*** Opening RECORDS FOR PROCESSING ***

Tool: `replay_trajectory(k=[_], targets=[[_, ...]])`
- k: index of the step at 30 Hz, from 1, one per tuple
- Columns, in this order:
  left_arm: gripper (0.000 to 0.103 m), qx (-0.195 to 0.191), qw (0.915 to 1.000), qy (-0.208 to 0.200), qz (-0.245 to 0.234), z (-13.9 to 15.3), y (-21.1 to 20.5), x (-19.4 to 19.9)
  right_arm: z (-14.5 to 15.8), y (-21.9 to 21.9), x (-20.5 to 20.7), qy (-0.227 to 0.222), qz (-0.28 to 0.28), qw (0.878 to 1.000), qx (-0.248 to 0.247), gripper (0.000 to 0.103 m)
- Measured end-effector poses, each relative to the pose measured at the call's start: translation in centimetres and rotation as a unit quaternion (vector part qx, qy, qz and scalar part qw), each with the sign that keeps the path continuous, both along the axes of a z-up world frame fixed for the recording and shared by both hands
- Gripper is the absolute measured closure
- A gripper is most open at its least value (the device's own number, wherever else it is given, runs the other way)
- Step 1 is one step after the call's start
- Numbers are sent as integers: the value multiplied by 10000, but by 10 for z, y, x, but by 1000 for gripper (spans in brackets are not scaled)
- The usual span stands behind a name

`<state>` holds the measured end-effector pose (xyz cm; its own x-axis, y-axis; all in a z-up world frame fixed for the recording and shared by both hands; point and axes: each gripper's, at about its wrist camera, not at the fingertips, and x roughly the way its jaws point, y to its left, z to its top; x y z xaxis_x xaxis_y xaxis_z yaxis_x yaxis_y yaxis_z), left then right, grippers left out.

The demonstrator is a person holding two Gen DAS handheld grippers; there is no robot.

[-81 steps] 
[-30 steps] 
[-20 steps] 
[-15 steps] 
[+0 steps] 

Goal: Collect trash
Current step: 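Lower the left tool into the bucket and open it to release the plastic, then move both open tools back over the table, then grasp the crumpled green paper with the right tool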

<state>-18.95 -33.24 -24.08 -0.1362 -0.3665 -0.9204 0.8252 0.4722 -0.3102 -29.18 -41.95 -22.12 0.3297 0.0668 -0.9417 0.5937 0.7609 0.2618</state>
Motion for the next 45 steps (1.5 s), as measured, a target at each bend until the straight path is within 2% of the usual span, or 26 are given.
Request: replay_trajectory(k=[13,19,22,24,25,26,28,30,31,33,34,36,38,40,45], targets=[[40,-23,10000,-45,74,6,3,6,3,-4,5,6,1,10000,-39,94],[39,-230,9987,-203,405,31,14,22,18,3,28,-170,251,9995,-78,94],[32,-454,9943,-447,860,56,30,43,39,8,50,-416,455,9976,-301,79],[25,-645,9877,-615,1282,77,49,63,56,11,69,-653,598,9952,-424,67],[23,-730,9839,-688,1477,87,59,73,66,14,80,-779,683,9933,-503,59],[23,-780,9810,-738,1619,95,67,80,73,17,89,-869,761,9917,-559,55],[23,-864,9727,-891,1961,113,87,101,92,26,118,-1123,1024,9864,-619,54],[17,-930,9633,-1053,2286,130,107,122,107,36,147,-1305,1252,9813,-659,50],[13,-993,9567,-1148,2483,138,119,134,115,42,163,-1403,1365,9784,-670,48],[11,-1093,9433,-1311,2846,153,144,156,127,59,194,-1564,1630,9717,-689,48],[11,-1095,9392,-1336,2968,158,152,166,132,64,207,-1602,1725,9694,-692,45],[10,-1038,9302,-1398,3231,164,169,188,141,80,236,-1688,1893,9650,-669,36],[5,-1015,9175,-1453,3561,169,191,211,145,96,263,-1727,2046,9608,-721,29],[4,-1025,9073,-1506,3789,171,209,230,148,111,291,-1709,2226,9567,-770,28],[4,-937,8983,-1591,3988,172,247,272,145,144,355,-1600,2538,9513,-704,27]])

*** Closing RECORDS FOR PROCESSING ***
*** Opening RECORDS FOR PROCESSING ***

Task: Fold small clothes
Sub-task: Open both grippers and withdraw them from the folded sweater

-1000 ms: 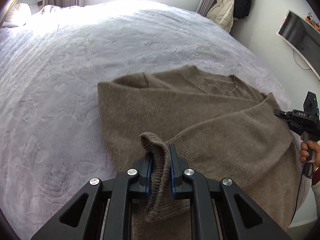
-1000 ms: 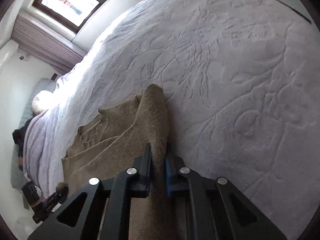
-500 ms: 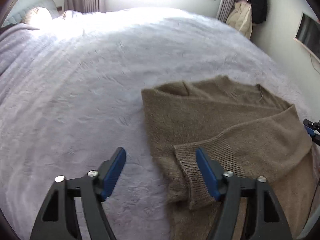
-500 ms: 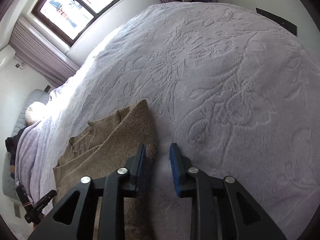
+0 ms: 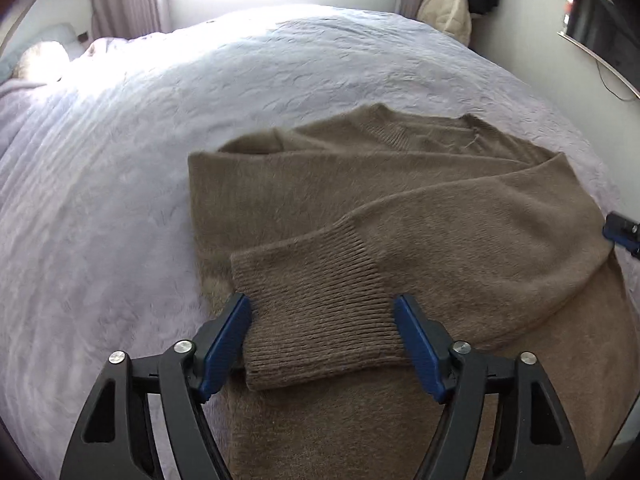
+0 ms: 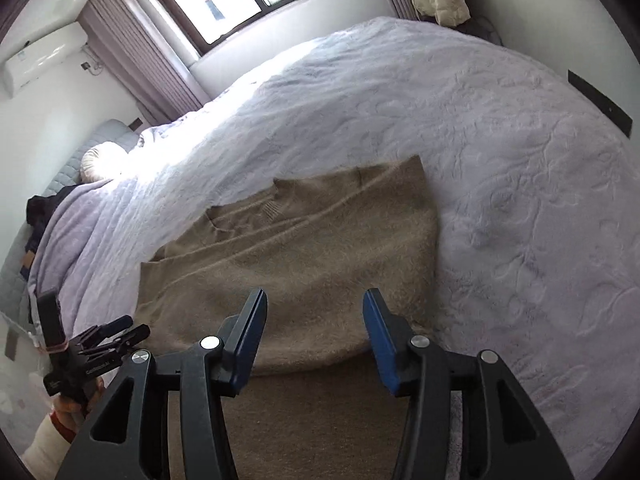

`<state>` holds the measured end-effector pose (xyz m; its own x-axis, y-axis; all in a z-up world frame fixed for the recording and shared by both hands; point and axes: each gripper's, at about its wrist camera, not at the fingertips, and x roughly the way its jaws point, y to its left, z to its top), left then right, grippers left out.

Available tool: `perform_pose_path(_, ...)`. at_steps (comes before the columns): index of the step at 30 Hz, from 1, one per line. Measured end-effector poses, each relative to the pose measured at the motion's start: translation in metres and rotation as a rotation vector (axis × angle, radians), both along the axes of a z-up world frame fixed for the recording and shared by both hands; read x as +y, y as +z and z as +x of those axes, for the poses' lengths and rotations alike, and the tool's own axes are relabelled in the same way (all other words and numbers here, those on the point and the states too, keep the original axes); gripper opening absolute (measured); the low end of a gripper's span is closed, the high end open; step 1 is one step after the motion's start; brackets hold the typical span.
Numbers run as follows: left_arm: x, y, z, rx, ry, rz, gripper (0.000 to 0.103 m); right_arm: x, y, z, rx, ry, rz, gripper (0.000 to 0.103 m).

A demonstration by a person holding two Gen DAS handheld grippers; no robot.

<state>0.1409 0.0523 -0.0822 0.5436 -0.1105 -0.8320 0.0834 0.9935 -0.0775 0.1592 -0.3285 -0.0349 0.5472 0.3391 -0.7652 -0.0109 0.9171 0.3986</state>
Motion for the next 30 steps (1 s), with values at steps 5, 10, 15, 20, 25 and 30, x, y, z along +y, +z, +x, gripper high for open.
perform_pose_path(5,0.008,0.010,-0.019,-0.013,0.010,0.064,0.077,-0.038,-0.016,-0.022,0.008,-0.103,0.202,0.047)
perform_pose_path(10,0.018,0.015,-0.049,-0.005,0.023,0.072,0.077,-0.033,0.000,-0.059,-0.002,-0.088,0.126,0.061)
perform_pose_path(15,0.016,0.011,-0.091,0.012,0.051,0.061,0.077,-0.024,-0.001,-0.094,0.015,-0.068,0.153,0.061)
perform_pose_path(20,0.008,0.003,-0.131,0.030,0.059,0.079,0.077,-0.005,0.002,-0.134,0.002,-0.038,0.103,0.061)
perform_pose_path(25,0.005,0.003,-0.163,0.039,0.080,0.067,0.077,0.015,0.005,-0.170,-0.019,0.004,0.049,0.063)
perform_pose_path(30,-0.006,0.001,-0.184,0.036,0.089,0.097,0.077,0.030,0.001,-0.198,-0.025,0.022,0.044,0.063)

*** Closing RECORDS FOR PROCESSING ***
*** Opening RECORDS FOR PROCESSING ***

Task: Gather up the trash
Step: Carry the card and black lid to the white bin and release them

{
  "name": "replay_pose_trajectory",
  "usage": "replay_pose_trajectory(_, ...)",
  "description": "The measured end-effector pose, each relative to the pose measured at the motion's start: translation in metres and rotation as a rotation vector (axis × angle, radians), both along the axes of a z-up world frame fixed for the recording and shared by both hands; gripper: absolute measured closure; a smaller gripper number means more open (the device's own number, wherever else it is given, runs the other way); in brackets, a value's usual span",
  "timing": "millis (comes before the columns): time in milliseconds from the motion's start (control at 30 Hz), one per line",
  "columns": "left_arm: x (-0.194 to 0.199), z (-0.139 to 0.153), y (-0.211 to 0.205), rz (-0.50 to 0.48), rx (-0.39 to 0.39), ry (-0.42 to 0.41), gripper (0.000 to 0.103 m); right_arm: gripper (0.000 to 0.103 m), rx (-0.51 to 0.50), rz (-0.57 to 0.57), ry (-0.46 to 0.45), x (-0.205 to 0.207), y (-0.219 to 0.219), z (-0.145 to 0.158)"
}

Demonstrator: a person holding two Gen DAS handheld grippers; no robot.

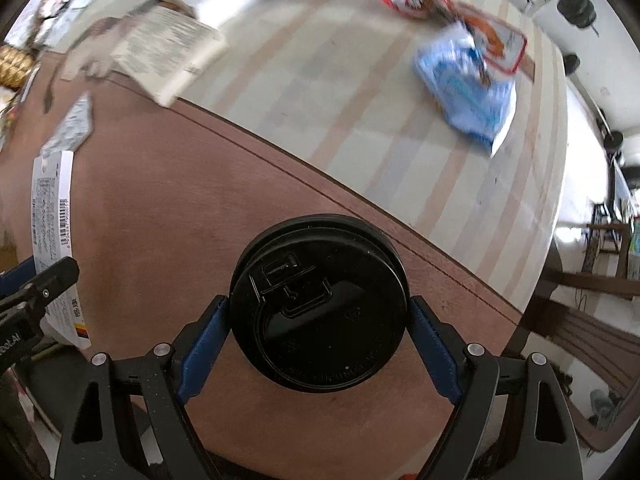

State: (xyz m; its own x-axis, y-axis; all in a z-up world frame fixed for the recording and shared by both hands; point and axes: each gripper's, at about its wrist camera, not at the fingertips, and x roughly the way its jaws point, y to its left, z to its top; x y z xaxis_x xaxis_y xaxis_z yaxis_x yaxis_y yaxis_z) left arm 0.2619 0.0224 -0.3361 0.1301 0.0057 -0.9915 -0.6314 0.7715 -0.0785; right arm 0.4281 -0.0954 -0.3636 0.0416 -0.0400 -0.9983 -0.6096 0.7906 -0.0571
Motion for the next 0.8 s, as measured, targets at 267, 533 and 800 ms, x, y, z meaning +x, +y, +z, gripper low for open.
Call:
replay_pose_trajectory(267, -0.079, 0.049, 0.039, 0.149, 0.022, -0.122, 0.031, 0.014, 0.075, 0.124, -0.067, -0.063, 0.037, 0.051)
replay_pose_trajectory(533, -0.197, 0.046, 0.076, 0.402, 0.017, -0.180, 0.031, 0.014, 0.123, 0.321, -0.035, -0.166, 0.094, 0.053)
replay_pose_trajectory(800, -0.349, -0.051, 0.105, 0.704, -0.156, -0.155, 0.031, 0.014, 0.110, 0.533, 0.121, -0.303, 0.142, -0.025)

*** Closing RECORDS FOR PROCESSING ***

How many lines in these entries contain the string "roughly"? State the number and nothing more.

3